Cuando comenté con algunos colegas que iba a escribir sobre estos dos conceptos, me miraron con extrañeza. ¿Qué tienen que ver el ego y la innovación? Para mí, todo.
La innovación se suele imaginar como una chispa brillante: el momento “eureka” en que alguien encuentra una solución única a un problema. Esa imagen tiene algo de cierto, pero también de incompleto. Detrás de cada innovación real -ya sea una vacuna, un nuevo proceso productivo o un rediseño organizacional que mejora servicios públicos- hay mucho más que genialidad individual. Hay redes de colaboración, recursos compartidos, acuerdos institucionales, y también, conflictos.
Y ahí entra el ego. Ese impulso humano que nos lleva a pensar “esto se trata de mí” o, en su versión institucional, “esto se trata de nosotros”, basada en una sentimiento de primero yo, luego los demás. A veces basada en un sentimiento de autoestima exagerada, otras en pensamientos de sentirse imprescindibles. La paradoja es que cuando la innovación se vuelve un ejercicio de identidad y prestigio, en lugar de un proceso orientado al impacto, pierde fuerza. Se convierte en competencia por recursos, por reconocimiento, por poder y control vacío.
Hoy, Uruguay atraviesa una etapa crítica. Cambios de gobierno, nuevo presupuesto nacional, rediseño de la institucionalidad vinculada a ciencia, tecnología e innovación. Todo esto abre una ventana de oportunidad, pero también un riesgo. El riesgo de que el ego -tanto de actores individuales como de instituciones- impida la colaboración necesaria. Porque la innovación no se construye desde trincheras.

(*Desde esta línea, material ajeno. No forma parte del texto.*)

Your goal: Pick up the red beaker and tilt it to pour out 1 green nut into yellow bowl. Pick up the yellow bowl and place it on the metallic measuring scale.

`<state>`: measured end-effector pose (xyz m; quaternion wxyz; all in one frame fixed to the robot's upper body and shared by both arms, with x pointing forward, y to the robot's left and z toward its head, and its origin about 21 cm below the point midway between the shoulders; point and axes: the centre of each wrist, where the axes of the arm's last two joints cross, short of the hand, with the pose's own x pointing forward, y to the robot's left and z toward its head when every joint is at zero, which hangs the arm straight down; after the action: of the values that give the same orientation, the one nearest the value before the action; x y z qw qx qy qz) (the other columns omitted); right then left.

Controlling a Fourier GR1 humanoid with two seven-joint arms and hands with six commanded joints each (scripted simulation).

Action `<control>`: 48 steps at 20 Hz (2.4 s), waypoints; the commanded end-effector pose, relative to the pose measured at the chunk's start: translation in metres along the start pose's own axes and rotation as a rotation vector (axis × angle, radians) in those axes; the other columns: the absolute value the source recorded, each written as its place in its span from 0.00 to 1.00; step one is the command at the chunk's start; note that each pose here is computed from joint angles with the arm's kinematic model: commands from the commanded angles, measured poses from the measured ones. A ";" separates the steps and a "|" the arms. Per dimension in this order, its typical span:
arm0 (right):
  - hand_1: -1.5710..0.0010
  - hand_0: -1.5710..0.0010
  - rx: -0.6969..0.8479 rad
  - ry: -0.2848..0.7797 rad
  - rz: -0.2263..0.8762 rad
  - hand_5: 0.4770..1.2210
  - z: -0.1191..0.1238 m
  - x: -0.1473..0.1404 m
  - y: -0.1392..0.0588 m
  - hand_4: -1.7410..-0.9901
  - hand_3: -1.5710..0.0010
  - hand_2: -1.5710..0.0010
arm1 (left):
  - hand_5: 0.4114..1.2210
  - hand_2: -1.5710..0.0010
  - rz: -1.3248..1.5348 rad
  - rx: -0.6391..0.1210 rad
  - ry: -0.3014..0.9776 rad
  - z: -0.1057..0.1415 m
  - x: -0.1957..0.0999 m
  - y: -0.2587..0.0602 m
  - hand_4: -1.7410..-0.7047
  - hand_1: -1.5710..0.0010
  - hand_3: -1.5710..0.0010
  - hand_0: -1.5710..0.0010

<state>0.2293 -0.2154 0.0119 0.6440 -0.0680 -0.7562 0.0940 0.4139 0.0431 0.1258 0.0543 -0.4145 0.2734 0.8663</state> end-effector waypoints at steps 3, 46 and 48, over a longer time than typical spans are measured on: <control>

He sido testigo -y parte- de ecosistemas que funcionaron. Participé en iniciativas donde lo público y lo privado se encontraron, donde las universidades y las empresas se alinearon. Pero también he visto cómo las buenas ideas se frustran por desconfianzas, celos, disputas de poder y falta de incentivos para trabajar juntos. Hoy los desafíos son más complejos, y la sábana presupuestal es corta. No se trata solo de reclamar recursos “para lo mío”, sino de preguntarse: ¿qué combinación de asignación de fondos generará mayor impacto? ¿Estamos midiendo correctamente ese impacto? ¿Quién rinde cuentas? La lógica no puede ser: “yo necesito más porque soy importante”, sino: “estamos dispuestos a colaborar para lograr resultados que justifiquen cada peso invertido”.
El ego no es solo cosa de jerarcas. En muchas instituciones hay técnicos y funcionarios que se han cerrado al trabajo colaborativo. Se protegen, se encapsulan, se resisten. No todos, por supuesto. Pero muchos. Y cuando eso sucede, lo que se pierde no es solo eficiencia: se pierde futuro.
Uruguay necesita fortalecer su pacto para la innovación. Uno donde los roles están claros, donde los liderazgos se midan por su capacidad de articular, no de imponer. Donde los egos se guarden en el bolsillo y se abran los canales para compartir talento, recursos, objetivos. Donde la transformación institucional sea posible, no porque todos piensen igual, sino porque todos se comprometen con algo más grande que sí mismos.
Y ese compromiso no es abstracto: empieza ahora. En las conversaciones que vienen, en la distribución del nuevo presupuesto, en el diseño de indicadores, en los proyectos que se prioricen. El ego puede costarnos oportunidades. La colaboración, en cambio, puede abrirnos caminos.